SUPPORT VECTOR MACHINE
OVERVIEW
Support Vector Machines (SVMs) are a type of machine learning algorithm used for classification and regression analysis. SVMs are called "support vector" machines because they rely on a set of data points called "support vectors" to define the decision boundary between different classes or groups of data.
SVMs work by finding the hyperplane that best separates the data into different classes. The hyperplane is defined as the line or plane that maximizes the margin between the closest data points of each class. The margin is the distance between the hyperplane and the closest data points, and the goal of the SVM algorithm is to maximize this distance.
In some cases, the data may not be linearly separable, which means that there is no hyperplane that can perfectly separate the classes. In these cases, the SVM algorithm uses a kernel function to map the data into a higher-dimensional space where it may be linearly separable. There are several types of kernel functions, including linear, polynomial, radial basis function (RBF), and sigmoid, among others.

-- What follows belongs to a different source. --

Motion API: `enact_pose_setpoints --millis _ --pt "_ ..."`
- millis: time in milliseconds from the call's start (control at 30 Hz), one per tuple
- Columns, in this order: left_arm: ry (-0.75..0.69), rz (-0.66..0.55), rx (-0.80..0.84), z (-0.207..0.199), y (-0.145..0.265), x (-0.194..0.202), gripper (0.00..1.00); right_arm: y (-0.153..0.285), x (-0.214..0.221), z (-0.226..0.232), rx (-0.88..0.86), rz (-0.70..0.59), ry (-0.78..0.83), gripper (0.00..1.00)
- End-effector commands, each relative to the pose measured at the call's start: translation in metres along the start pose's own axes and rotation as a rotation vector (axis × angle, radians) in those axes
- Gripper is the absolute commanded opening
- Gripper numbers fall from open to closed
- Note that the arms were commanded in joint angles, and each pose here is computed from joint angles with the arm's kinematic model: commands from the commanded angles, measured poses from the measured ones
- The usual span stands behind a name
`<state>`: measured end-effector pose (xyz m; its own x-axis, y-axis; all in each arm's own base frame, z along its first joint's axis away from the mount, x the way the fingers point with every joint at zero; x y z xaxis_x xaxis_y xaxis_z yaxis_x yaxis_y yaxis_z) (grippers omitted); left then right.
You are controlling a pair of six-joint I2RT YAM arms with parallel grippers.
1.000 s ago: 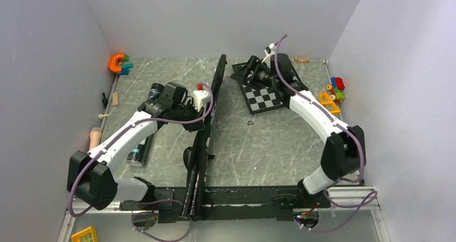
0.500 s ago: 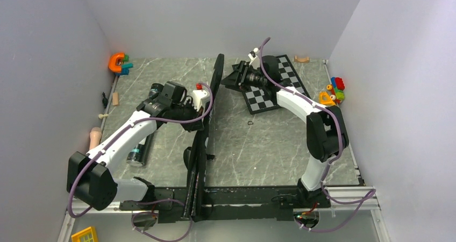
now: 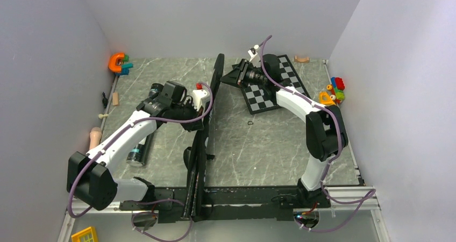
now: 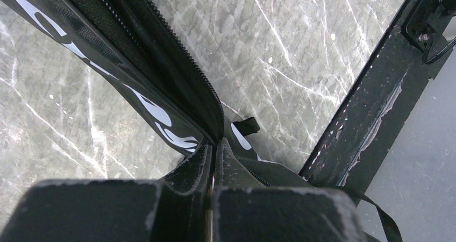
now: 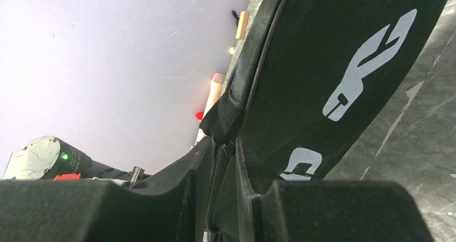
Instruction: Pack up the badminton gear
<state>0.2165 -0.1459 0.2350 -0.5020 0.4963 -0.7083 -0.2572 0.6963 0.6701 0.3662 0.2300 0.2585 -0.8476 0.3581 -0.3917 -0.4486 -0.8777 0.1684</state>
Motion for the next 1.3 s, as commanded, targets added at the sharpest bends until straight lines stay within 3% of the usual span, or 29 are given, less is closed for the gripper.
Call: enact_pose_setpoints --millis 0,100,300,733,833,933,1067,1267 --pt "-0.079 -0.113 0.011 -0.001 0.011 -0.028 0.00 -0.002 -0.003 0.007 -0.057 -0.012 0.033 0.26" --pt "-0.078 -0.112 0.009 -0.001 0.012 -0.029 0.00 -0.003 -0.001 0.006 -0.053 -0.009 0.030 0.21" --pt "-0.072 -0.107 -0.008 0.000 0.012 -0.030 0.00 -0.001 0.006 0.007 -0.041 -0.020 0.031 0.00" --pt "-0.074 -0.098 -0.018 0.003 0.010 -0.030 0.00 0.003 0.042 0.024 -0.030 -0.012 0.061 0.01" --pt "-0.073 -0.096 -0.017 0.002 0.010 -0.028 0.00 0.005 0.047 0.022 -0.033 -0.008 0.048 0.13" --pt "-0.075 -0.099 -0.018 0.002 0.010 -0.028 0.00 0.007 0.050 0.021 -0.043 -0.012 0.027 0.15" --pt "-0.076 -0.097 -0.018 0.002 0.011 -0.029 0.00 0.008 0.053 0.022 -0.064 -0.009 0.010 0.14" --pt "-0.076 -0.097 -0.018 0.002 0.012 -0.029 0.00 0.012 0.053 0.027 -0.066 -0.019 0.029 0.00"
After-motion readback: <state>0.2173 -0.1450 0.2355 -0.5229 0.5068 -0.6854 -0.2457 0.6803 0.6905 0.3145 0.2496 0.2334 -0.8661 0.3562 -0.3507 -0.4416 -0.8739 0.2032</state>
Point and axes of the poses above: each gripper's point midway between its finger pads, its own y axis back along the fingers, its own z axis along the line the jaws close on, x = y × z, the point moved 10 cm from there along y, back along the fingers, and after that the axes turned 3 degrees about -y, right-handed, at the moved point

SVMs can be used for both binary and multi-class classification problems. In binary classification, the SVM algorithm assigns each data point to one of two classes based on which side of the decision boundary it falls on. In multi-class classification, the SVM algorithm assigns each data point to one of several classes based on its proximity to multiple decision boundaries.
SVMs are a popular and powerful machine learning algorithm that can be used in a wide range of applications, including text classification, image classification, and bioinformatics. SVMs are known for their ability to handle high-dimensional data, and they are often used in situations where the number of features is much larger than the number of samples. However, SVMs can be sensitive to the choice of kernel function and the parameters used in the algorithm, and tuning these parameters can require significant computational resources.
 

Figure 1- Sample SVM
LINEAR SEPARATORS & KERNELS
SVMs are called linear separators because they attempt to find a linear decision boundary that separates the data points into two or more classes. A linear decision boundary is a straight line or hyperplane that can be represented by a linear equation, such as y = mx + b or
Ax + By + Cz + D = 0.
The goal of the SVM algorithm is to find the hyperplane that maximizes the margin between the closest data points of each class. The margin is the distance between the hyperplane and the closest data points, and by maximizing this distance, the SVM algorithm can create a decision boundary that is as far away from the data points as possible.

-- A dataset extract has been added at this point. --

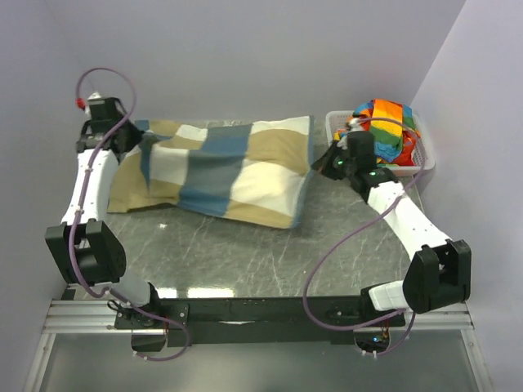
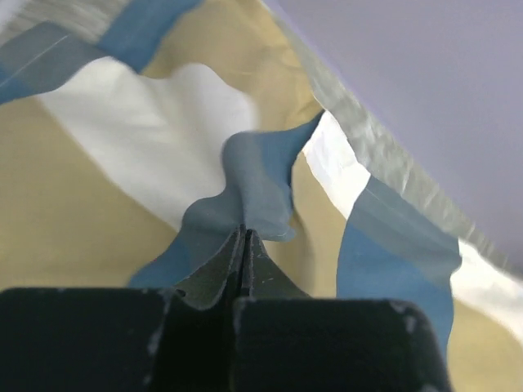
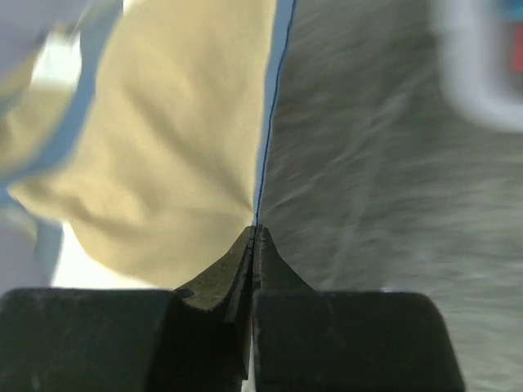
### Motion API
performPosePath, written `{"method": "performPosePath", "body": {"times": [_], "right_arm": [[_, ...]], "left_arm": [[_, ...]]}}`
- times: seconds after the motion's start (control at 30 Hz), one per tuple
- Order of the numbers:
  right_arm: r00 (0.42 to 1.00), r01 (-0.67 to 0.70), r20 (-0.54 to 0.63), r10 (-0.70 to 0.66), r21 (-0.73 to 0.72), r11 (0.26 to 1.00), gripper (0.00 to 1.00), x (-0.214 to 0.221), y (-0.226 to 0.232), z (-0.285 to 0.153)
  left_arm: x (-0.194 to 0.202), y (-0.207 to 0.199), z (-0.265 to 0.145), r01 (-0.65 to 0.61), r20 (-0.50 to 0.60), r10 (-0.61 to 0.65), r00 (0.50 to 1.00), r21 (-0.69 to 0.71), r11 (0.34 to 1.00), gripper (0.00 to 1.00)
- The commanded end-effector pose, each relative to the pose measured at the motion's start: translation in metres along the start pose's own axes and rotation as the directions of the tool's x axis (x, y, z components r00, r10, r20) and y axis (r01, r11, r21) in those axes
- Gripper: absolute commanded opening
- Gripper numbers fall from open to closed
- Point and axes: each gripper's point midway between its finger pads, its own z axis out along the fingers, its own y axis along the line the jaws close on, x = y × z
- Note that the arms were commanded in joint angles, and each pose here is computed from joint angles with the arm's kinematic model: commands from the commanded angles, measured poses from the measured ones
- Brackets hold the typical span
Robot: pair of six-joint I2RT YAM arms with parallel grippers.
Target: Put the pillow into the pillowcase
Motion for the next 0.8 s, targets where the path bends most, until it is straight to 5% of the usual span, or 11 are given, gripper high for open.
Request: {"method": "performPosePath", "body": {"times": [0.0,0.33,0.63,0.77], "right_arm": [[0.992,-0.05,0.121,0.037,0.106,0.993,0.0,-0.046,-0.047,-0.007],[0.999,-0.03,-0.016,0.032,0.153,0.988,0.0,0.017,-0.063,0.024],[0.996,0.047,-0.086,-0.03,0.206,0.977,0.0,0.032,-0.066,0.033],[0.992,0.062,-0.121,-0.035,0.225,0.972,0.0,0.041,-0.068,0.04]], "left_arm": [[0.051,-0.03,0.01,-0.11,-0.042,0.111,0.993,0.028,0.994,0.01],[0.115,0.012,0.032,-0.068,-0.175,0.062,0.983,-0.024,0.997,0.01],[0.092,-0.046,-0.011,-0.11,-0.138,0.126,0.982,0.12,0.987,0.01],[0.111,-0.059,-0.017,-0.127,-0.156,0.154,0.976,0.17,0.977,0.01]]}}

When the data is linearly separable, a hyperplane can perfectly separate the data points into different classes. In this case, the SVM algorithm can find the optimal hyperplane that maximizes the margin between the closest data points of each class.

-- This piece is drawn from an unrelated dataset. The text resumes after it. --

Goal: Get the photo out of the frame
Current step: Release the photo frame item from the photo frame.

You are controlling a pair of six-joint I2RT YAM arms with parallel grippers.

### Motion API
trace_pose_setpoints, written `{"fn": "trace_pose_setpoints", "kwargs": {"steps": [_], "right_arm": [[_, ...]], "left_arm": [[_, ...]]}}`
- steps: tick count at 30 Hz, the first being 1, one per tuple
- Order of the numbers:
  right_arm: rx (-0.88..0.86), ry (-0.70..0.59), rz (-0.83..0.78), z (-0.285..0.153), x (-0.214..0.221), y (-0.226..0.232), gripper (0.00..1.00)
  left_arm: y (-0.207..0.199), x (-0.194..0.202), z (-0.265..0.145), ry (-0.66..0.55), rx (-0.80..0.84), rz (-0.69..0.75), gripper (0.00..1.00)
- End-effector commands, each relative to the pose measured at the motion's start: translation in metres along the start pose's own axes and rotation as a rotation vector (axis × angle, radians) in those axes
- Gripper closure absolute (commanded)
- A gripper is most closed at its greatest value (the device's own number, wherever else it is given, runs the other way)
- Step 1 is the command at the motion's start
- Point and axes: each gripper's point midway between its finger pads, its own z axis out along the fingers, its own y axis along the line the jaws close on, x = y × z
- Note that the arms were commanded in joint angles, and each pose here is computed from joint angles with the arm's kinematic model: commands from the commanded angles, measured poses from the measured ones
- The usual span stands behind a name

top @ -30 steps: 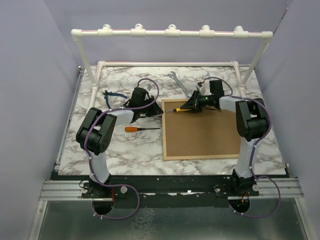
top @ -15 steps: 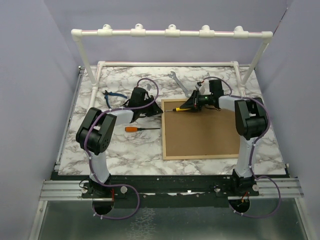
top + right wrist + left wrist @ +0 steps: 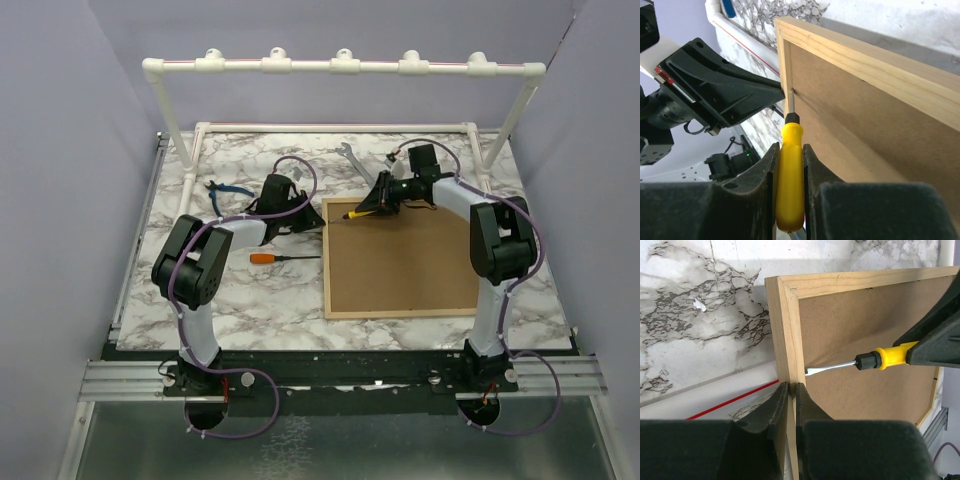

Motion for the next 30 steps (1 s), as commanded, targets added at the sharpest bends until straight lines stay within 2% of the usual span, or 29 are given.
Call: {"fn": "trace_pose_setpoints", "kwargs": {"steps": [1, 12, 23, 30], "right_arm": [[0.106, 0.062, -0.112, 0.021, 0.020, 0.032, 0.99], [0.240, 0.125, -0.255, 0.059, 0.041, 0.089, 1.00], [0.189, 0.070, -0.212, 0.095, 0.054, 0.136, 1.00], [0.203, 0.102, -0.230, 0.124, 0.067, 0.161, 0.99]], "left_arm": [[-0.015, 0.026, 0.006, 0.075, 0.067, 0.019, 0.90], [-0.023, 0.037, 0.004, 0.085, 0.072, 0.024, 0.90], [-0.027, 0.045, 0.004, 0.089, 0.070, 0.018, 0.91], [-0.031, 0.048, 0.007, 0.097, 0.079, 0.022, 0.91]]}}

However, when the data is not linearly separable, the SVM algorithm uses a kernel function to map the data into a higher-dimensional space where it may be linearly separable. The kernel function allows the SVM algorithm to transform the original data points into a new feature space where a linear decision boundary may be able to separate the data points into different classes.
Kernels play a critical role in Support Vector Machines (SVMs) by allowing the algorithm to find non-linear decision boundaries.
A kernel function maps the input data points into a higher-dimensional space, where the data points may be more easily separated by a linear decision boundary. Kernels essentially transform the input data points into a new feature space, where the data points are represented by a set of new features. These new features can be used to find a linear decision boundary that separates the data points into different classes.
There are several types of kernel functions that can be used in SVMs, including linear, polynomial, radial basis function (RBF), and sigmoid, among others. The choice of kernel function depends on the nature of the data and the problem being solved.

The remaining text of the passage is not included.